What to work on ::
Transcribe word for word the lines below from the line with "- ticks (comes" through the line with "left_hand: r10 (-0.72", ends included.

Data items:
= = = =

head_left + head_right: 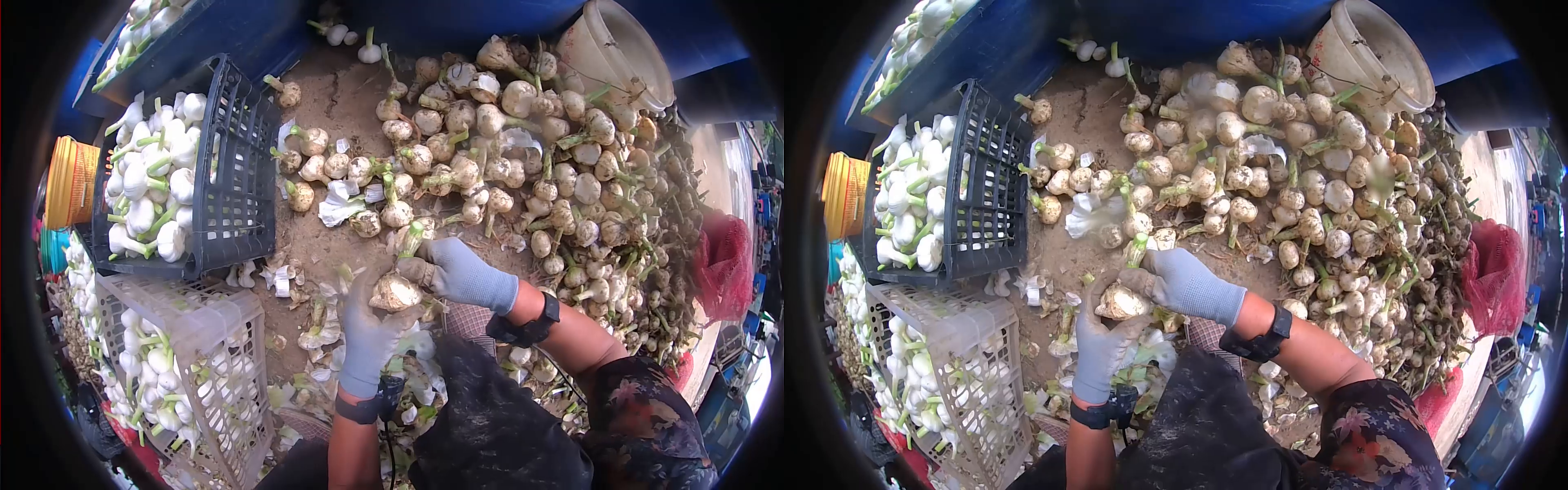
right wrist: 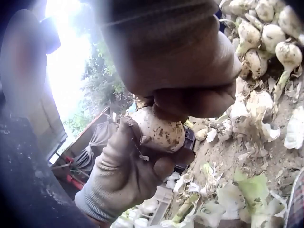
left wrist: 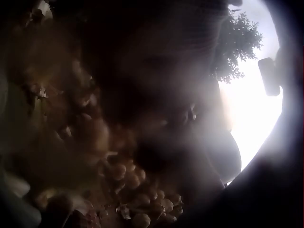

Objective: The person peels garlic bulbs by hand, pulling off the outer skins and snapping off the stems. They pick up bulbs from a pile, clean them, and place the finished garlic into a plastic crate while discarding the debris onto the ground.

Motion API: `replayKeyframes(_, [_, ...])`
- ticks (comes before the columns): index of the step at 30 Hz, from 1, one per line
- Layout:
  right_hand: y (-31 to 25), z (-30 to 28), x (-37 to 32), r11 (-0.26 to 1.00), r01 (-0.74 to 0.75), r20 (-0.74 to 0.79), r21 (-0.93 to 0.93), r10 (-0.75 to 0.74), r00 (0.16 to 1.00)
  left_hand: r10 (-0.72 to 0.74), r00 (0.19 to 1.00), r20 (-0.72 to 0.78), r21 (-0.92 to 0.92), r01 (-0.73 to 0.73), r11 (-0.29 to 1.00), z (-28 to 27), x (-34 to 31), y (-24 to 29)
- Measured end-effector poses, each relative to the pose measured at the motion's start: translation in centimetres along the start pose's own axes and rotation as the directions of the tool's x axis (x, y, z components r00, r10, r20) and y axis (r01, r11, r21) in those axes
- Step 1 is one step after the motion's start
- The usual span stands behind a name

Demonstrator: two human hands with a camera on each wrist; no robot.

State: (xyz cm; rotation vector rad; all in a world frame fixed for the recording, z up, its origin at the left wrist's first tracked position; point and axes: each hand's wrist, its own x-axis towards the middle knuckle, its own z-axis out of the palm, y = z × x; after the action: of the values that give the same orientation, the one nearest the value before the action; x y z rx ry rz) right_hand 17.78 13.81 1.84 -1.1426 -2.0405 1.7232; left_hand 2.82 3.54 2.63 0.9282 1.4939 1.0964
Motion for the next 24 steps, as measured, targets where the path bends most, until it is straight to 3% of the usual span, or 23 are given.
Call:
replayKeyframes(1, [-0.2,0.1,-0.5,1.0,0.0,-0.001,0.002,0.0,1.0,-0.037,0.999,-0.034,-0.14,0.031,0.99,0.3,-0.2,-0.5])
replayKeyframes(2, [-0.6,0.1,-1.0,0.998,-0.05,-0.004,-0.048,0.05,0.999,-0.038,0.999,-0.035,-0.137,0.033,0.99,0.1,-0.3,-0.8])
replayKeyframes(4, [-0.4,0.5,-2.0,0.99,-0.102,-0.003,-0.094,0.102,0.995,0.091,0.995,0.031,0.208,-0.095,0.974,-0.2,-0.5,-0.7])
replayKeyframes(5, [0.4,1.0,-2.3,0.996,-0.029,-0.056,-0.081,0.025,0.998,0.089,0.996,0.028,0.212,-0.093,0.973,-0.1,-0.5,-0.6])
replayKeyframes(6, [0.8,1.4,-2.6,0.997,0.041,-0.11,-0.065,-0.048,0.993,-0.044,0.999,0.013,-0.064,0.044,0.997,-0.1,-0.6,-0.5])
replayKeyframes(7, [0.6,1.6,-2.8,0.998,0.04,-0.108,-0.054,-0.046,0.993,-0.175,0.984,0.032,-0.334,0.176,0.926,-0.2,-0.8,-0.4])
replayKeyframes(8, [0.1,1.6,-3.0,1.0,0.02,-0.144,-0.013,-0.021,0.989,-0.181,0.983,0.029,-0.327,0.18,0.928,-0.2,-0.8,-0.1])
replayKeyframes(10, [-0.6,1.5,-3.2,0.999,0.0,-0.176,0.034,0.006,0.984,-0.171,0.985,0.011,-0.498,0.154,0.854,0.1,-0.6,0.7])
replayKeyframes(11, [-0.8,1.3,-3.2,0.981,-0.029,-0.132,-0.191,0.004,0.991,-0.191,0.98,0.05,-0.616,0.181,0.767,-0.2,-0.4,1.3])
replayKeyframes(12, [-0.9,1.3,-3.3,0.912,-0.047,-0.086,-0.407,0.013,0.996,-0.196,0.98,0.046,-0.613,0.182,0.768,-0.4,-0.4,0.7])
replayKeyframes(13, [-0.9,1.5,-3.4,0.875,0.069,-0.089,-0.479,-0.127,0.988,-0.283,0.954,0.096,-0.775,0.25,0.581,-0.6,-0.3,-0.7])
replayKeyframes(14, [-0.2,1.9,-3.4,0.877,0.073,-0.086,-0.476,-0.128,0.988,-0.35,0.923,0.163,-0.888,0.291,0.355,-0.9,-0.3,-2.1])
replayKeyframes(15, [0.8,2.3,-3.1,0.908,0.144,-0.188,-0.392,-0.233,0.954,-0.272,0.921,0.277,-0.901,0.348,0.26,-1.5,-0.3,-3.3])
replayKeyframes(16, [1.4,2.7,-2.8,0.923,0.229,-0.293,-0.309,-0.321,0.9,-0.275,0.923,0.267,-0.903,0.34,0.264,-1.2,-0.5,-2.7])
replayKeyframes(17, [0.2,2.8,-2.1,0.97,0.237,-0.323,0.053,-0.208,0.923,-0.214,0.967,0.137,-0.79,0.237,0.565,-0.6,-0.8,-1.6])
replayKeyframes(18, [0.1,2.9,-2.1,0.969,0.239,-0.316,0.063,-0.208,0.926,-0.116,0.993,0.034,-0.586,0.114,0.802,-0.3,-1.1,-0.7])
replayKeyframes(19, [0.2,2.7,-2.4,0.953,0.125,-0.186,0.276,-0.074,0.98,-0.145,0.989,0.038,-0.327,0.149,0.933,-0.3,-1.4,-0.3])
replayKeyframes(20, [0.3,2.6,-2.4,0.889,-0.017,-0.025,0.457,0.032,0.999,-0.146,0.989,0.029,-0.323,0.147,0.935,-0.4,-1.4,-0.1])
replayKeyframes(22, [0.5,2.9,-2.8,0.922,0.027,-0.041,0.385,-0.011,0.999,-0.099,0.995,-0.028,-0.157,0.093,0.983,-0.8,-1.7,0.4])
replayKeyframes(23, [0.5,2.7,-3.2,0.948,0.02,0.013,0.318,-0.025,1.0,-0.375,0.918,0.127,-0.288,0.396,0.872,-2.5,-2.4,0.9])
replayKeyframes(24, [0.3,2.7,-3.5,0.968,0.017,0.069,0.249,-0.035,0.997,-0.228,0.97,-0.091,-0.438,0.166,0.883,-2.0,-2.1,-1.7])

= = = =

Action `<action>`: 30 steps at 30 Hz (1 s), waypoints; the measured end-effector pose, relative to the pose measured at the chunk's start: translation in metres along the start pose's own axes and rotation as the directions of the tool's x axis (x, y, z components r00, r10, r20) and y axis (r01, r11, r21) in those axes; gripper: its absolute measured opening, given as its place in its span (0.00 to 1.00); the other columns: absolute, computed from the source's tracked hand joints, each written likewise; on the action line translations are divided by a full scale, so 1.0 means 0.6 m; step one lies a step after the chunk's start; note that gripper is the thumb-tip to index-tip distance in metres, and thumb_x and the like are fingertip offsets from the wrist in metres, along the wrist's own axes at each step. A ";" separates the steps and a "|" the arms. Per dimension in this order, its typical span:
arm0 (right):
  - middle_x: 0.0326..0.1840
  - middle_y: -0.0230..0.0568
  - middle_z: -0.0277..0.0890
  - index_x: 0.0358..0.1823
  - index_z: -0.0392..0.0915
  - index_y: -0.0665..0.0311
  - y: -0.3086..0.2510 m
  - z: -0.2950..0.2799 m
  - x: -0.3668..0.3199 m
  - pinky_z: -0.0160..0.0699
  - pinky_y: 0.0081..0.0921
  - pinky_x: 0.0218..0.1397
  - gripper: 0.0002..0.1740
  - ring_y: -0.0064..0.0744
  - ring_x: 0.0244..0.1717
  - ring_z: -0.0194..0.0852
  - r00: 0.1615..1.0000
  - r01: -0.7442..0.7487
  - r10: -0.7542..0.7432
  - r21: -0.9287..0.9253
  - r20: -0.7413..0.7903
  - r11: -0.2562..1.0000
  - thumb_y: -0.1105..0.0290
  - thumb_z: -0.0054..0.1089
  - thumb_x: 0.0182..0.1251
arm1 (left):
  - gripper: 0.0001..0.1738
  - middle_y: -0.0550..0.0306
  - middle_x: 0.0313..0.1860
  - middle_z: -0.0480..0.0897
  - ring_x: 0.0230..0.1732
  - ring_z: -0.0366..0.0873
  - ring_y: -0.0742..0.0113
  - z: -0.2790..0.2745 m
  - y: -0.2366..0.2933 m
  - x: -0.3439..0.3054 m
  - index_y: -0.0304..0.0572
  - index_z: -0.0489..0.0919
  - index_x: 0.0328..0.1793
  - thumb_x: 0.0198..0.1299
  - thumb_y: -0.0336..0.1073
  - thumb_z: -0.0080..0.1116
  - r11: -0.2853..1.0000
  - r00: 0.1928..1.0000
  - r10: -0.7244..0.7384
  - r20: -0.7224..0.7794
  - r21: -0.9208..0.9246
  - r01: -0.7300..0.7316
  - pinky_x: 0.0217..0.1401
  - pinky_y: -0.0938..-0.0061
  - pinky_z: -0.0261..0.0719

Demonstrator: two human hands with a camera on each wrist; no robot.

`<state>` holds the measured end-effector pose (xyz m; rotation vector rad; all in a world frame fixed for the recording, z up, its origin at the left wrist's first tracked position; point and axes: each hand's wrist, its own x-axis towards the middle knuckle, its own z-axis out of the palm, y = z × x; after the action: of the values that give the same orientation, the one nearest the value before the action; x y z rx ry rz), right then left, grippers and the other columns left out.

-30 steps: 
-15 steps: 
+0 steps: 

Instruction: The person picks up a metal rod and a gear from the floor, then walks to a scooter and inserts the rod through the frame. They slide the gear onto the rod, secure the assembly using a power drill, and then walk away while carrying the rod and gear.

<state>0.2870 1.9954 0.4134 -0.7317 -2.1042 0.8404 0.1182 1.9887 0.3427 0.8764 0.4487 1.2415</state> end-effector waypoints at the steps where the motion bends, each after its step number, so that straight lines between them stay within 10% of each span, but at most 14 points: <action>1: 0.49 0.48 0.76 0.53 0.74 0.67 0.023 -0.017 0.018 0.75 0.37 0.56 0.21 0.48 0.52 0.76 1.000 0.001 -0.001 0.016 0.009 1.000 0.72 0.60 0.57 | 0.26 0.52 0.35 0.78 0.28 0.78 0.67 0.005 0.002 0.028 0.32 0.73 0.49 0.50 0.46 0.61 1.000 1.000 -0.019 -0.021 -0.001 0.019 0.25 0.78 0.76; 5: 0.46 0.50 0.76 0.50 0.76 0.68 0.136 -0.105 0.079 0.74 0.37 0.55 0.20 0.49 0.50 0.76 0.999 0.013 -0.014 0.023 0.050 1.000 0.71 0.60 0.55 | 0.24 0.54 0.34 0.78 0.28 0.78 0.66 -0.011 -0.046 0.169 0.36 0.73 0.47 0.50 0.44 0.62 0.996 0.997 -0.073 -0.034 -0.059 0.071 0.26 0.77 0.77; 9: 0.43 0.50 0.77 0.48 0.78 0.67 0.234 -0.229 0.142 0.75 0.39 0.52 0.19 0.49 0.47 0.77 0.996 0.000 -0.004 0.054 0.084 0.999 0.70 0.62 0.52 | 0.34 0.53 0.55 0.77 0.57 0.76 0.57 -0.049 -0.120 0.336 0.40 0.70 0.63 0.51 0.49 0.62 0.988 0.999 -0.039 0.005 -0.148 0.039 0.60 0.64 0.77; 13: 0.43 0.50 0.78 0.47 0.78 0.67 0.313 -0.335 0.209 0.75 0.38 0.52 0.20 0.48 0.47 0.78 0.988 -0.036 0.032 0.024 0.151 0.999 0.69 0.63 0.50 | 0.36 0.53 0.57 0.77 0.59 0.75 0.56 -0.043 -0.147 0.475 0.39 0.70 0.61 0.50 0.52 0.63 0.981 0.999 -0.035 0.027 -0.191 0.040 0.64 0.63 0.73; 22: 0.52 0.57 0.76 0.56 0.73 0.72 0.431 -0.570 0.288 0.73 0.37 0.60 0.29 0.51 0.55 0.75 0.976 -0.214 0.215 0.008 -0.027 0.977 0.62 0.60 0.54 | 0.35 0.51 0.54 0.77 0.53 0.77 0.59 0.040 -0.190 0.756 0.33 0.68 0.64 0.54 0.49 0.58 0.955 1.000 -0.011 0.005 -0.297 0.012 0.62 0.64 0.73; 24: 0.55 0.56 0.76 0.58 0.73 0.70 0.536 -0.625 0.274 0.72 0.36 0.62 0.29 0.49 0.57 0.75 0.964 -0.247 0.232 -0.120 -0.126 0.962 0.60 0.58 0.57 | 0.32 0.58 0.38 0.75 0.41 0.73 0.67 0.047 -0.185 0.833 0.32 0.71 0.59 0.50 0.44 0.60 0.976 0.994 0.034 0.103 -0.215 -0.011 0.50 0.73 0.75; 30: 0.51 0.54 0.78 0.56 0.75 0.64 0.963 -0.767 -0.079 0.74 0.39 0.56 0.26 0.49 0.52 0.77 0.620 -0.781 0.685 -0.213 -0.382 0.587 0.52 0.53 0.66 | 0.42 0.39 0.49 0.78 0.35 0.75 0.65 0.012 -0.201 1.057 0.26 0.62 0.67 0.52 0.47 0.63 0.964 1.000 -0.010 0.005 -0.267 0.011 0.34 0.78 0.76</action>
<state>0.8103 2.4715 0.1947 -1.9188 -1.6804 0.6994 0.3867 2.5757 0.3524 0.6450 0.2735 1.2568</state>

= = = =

Exercise response ::
- ticks (comes before the columns): index of the step at 30 Hz, from 1, one per line
- Layout:
  right_hand: y (-31 to 25), z (-30 to 28), x (-37 to 32), r11 (-0.26 to 1.00), r01 (-0.74 to 0.75), r20 (-0.74 to 0.79), r21 (-0.93 to 0.93), r10 (-0.75 to 0.74), r00 (0.16 to 1.00)
  left_hand: r10 (-0.72 to 0.74), r00 (0.19 to 1.00), r20 (-0.72 to 0.78), r21 (-0.92 to 0.92), r01 (-0.73 to 0.73), r11 (-0.29 to 1.00), z (-28 to 27), x (-34 to 31), y (-24 to 29)

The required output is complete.